== Segment start ==

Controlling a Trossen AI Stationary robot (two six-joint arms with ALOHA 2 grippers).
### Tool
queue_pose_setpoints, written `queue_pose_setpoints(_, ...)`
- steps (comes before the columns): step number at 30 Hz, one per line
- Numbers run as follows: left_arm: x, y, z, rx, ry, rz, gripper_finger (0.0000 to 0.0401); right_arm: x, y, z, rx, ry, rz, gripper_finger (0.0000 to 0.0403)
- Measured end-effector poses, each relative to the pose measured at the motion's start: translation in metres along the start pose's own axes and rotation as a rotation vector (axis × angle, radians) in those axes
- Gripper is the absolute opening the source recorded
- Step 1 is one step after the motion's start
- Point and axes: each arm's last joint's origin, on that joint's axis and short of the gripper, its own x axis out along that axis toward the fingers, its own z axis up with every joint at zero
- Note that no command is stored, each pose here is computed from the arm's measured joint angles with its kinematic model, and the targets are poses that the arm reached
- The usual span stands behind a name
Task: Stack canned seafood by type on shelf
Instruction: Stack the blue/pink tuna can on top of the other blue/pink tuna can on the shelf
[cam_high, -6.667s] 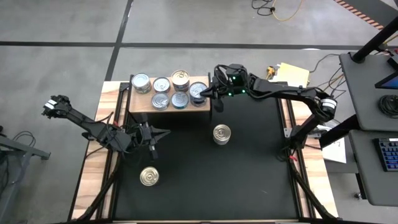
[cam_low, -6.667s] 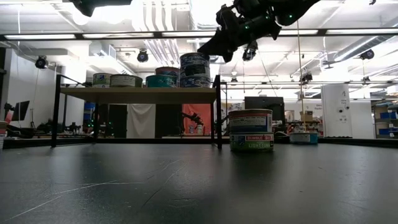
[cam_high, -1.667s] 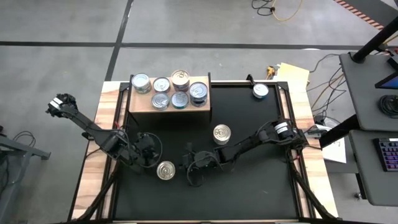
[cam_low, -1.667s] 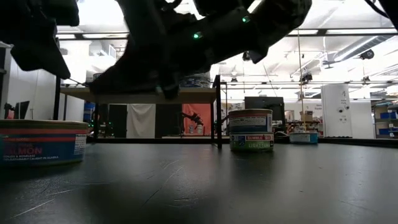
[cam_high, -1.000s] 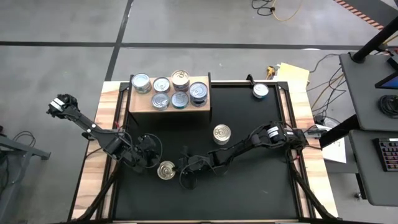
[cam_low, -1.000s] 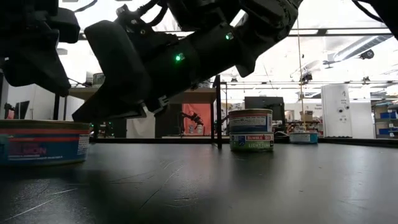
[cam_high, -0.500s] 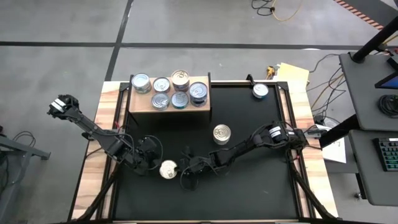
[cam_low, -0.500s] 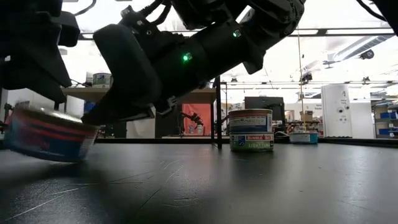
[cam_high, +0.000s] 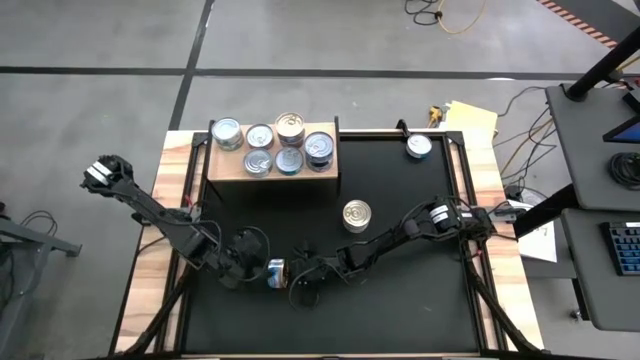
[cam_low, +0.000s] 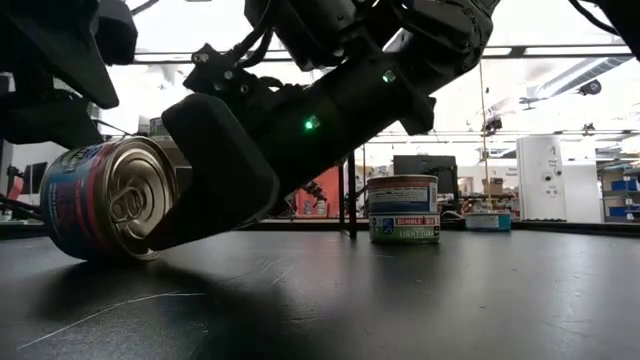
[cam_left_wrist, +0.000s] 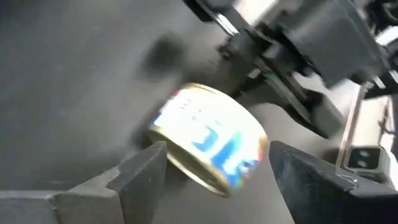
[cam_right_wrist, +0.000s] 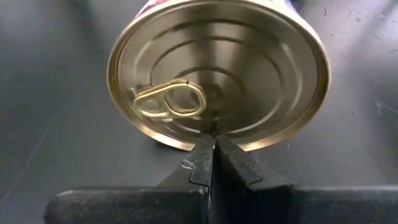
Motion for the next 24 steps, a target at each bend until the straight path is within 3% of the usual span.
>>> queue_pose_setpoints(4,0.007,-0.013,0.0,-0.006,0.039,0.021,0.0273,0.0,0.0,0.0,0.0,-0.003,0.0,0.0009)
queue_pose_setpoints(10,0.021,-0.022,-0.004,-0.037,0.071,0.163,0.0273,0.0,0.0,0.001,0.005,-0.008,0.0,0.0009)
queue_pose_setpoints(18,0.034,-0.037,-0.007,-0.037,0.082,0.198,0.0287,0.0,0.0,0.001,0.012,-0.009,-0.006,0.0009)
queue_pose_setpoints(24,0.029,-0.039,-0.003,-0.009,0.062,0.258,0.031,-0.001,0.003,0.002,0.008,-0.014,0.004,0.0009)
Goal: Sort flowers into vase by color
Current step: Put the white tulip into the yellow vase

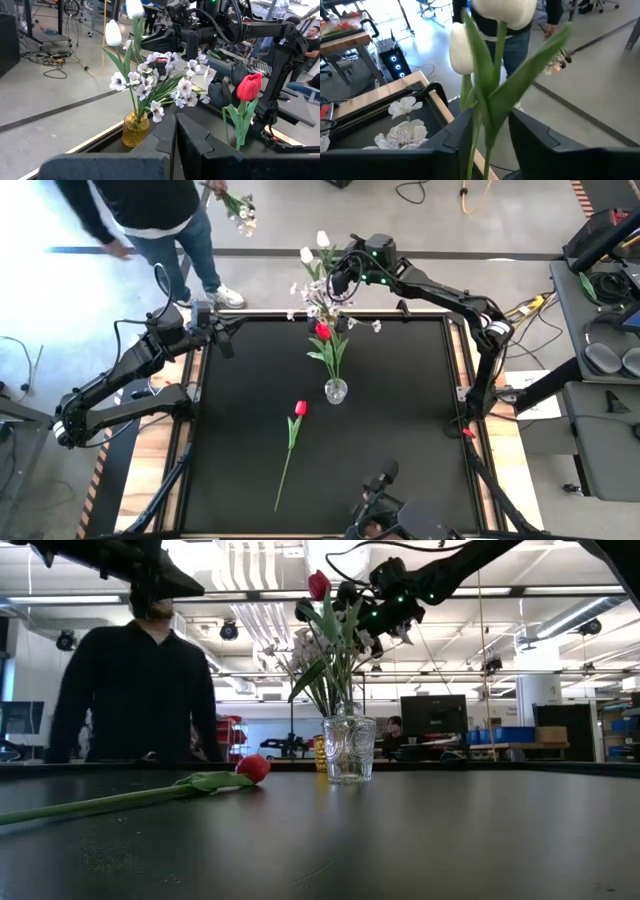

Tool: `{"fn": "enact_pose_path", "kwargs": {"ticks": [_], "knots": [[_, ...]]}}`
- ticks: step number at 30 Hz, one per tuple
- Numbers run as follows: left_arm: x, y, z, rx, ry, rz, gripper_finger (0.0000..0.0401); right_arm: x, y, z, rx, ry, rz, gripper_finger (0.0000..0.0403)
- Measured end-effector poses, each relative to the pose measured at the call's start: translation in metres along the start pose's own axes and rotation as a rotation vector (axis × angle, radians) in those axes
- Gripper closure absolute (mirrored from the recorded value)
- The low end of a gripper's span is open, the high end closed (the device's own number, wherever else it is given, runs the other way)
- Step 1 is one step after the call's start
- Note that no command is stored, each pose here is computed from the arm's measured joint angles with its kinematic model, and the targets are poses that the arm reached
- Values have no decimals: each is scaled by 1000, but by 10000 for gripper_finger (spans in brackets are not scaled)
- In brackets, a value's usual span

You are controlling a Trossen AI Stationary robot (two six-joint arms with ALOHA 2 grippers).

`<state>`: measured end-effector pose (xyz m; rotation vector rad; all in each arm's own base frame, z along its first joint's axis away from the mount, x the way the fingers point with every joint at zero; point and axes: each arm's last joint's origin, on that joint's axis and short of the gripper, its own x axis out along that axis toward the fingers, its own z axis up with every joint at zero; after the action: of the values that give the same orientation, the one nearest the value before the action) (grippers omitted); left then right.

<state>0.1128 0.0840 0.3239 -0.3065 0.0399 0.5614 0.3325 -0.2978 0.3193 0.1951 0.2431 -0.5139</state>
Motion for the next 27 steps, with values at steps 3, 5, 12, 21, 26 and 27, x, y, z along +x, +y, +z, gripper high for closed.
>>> {"fn": "enact_pose_path", "kwargs": {"ticks": [3, 5, 12, 21, 26, 27], "knots": [[0, 0, 0, -4, 0, 0, 401, -5, 1, 6, 2, 10, -1, 264], [0, 0, 0, -4, 0, 0, 401, -9, 2, 8, -7, 16, -1, 255], [-1, -1, 2, -1, -6, -3, 401, -17, 5, 24, -16, -14, 0, 251], [-1, -1, 2, -3, -4, -5, 401, -29, 9, 54, 33, -48, 0, 243], [1, 0, 1, -9, 4, -3, 401, -38, 11, 73, 45, -44, 26, 283], [1, 0, 1, -9, 5, -2, 401, -39, 12, 79, 40, -54, 35, 301]]}}
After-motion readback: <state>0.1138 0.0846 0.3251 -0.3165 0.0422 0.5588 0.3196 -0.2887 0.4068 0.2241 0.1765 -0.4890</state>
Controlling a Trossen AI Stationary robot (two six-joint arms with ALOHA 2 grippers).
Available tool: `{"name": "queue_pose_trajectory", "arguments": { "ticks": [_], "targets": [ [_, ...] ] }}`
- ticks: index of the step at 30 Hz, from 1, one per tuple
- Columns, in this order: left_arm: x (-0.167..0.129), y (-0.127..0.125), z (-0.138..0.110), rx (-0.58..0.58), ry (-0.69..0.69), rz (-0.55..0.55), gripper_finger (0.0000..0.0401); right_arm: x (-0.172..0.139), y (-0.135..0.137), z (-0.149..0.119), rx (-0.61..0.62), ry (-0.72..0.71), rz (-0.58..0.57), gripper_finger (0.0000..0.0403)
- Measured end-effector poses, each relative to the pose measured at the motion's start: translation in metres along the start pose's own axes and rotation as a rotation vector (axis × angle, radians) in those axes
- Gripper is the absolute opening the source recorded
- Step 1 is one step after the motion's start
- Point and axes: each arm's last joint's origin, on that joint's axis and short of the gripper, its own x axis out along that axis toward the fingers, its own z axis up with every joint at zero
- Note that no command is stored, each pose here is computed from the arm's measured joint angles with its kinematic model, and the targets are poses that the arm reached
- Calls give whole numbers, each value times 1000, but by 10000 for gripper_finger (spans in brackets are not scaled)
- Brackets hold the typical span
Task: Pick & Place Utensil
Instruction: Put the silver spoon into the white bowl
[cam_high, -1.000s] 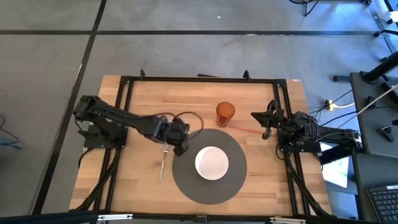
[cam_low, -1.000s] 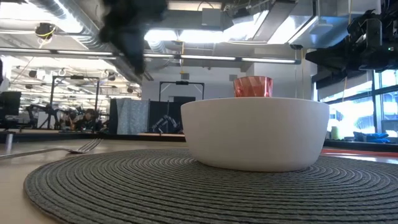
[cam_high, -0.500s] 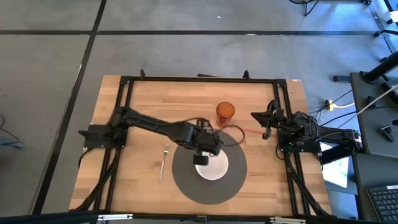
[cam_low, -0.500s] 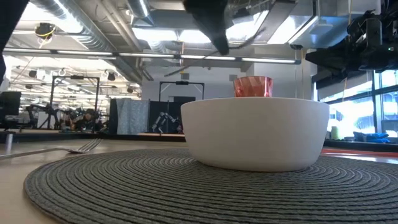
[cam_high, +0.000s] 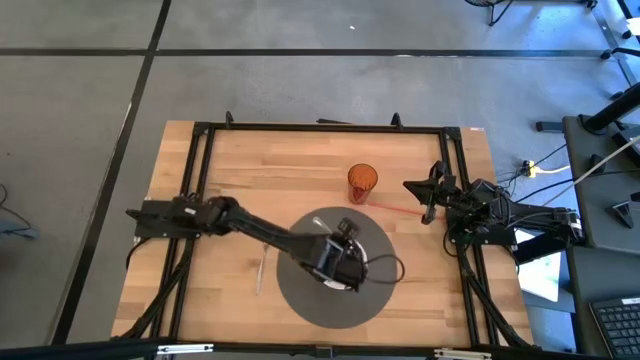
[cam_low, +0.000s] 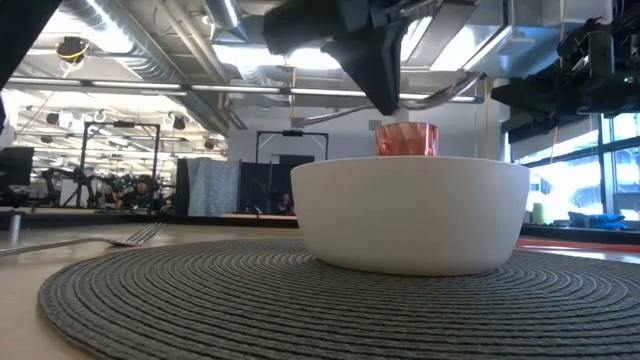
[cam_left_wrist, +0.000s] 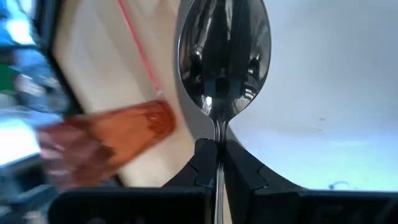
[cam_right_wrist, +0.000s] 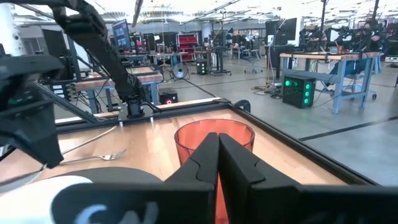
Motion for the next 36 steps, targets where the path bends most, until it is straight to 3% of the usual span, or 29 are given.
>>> {"name": "queue_pose_trajectory", "arguments": {
  "ticks": [4, 7, 19, 24, 28, 36],
  "targets": [
    [6, -10, 6, 142, 59, 104, 7, 0, 0, 0, -1, 2, 0, 11],
    [12, -15, 7, 226, 85, 105, 7, 0, 0, 0, -1, 4, -1, 11],
    [12, -36, 16, 292, 59, 62, 8, 0, 0, -1, -2, 14, -1, 11],
    [33, -58, 18, 448, 143, 42, 8, 0, 0, -1, 21, 13, -1, 11],
    [44, -64, 20, 503, 192, 86, 8, 0, 0, -1, 24, 13, 0, 11],
    [45, -66, 19, 509, 150, -20, 10, 0, 0, -1, 24, 13, 1, 11]
  ]
}}
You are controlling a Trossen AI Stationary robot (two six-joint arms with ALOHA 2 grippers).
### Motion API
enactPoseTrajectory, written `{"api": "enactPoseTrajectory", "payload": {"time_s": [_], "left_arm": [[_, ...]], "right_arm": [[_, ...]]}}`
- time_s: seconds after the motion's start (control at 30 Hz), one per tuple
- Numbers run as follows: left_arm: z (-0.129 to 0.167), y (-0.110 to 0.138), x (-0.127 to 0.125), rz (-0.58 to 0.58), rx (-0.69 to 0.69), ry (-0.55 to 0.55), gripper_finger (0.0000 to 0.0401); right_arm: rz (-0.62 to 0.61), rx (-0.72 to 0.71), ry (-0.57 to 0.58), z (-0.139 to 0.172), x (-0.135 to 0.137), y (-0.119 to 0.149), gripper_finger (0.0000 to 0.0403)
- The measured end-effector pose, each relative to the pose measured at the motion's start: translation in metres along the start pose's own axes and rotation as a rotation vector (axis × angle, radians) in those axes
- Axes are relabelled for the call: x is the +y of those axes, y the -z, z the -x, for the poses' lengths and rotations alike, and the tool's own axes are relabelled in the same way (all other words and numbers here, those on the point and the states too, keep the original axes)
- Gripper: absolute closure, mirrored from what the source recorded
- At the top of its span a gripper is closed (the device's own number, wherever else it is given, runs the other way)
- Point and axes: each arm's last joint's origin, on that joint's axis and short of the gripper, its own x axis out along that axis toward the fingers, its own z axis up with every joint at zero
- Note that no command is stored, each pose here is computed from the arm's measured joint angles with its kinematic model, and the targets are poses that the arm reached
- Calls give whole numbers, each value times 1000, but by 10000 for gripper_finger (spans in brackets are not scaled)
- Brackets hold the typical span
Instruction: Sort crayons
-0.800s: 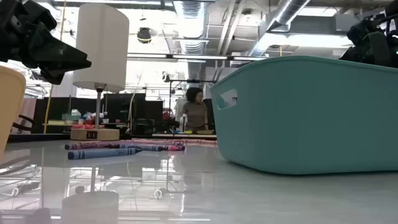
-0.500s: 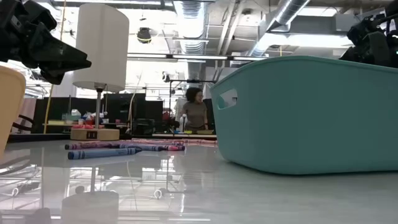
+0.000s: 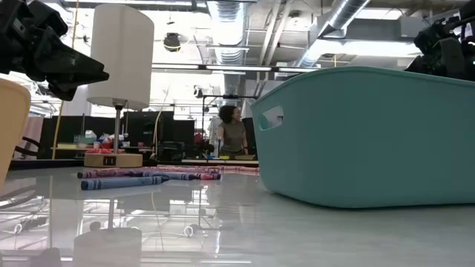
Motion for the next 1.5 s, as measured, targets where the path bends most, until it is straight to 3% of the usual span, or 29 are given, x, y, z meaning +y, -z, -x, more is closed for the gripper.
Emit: {"api": "enactPoseTrajectory", "payload": {"time_s": [0.73,0.8,0.93,1.0,1.2,1.5], "left_arm": [[0,0,0,0,0,0,289],[0,0,0,-1,0,0,289],[0,0,0,0,0,0,289],[0,0,0,4,-2,1,289],[0,-2,-1,34,-32,-2,289],[0,-9,2,86,-96,-103,289]], "right_arm": [[11,-20,12,0,0,-2,347],[-74,-61,14,-1,-1,-5,347],[-406,-195,-21,1,-1,-18,347],[-476,-246,-35,2,-1,-24,347],[-521,-337,-49,5,-3,-33,347],[-573,-475,28,10,-7,-45,347]]}}
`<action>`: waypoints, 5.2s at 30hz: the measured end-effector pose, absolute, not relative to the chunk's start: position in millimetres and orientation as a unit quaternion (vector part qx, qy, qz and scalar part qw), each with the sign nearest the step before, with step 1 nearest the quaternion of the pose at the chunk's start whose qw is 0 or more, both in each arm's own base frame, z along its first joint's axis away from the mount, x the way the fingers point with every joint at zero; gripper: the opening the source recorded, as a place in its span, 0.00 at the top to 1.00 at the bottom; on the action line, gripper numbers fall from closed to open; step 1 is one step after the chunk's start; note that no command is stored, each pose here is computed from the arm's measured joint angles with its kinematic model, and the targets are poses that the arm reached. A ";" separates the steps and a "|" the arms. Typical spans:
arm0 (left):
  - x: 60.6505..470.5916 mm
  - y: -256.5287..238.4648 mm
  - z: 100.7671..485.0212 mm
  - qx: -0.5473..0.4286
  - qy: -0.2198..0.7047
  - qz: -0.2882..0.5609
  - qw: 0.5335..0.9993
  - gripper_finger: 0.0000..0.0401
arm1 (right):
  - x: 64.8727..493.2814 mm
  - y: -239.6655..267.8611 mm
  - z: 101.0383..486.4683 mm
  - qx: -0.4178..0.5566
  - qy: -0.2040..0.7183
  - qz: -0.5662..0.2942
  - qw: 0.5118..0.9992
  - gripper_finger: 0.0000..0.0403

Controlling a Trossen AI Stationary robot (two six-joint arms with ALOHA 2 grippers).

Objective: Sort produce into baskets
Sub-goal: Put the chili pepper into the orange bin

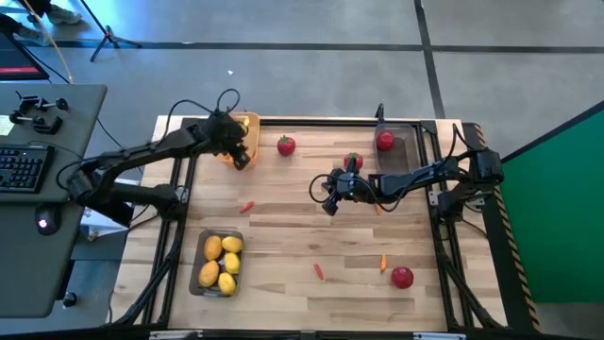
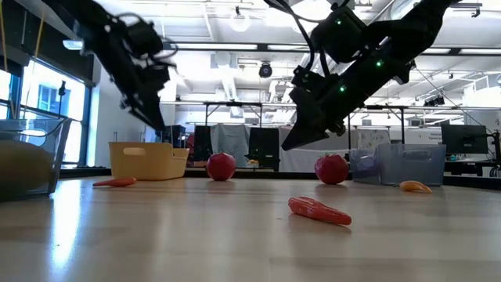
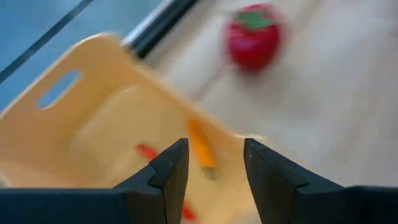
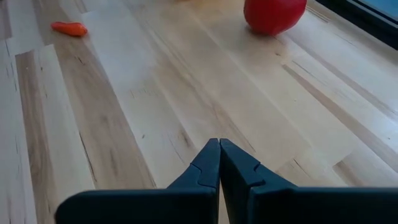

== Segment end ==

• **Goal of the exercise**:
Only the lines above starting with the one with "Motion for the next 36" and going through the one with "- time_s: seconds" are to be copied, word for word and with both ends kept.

• **Answer to this problem**:
Motion for the next 36 steps, targets where the path bends most, until it is straight to 3% of the usual span, or 29 are given.
>>> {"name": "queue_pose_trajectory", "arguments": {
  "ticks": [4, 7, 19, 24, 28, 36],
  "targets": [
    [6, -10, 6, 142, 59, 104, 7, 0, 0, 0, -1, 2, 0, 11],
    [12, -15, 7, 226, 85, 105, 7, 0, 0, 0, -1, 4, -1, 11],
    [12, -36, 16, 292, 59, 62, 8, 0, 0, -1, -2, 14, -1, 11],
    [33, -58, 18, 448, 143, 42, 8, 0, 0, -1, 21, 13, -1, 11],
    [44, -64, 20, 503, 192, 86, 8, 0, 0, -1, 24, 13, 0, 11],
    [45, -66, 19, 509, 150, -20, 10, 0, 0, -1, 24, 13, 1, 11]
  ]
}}
You are controlling a Trossen AI Stationary robot (two six-joint arms with ALOHA 2 grippers).
### Motion API
enactPoseTrajectory, written `{"api": "enactPoseTrajectory", "payload": {"time_s": [_], "left_arm": [[_, ...]], "right_arm": [[_, ...]]}}`
- time_s: seconds after the motion's start (control at 30 Hz), one per tuple

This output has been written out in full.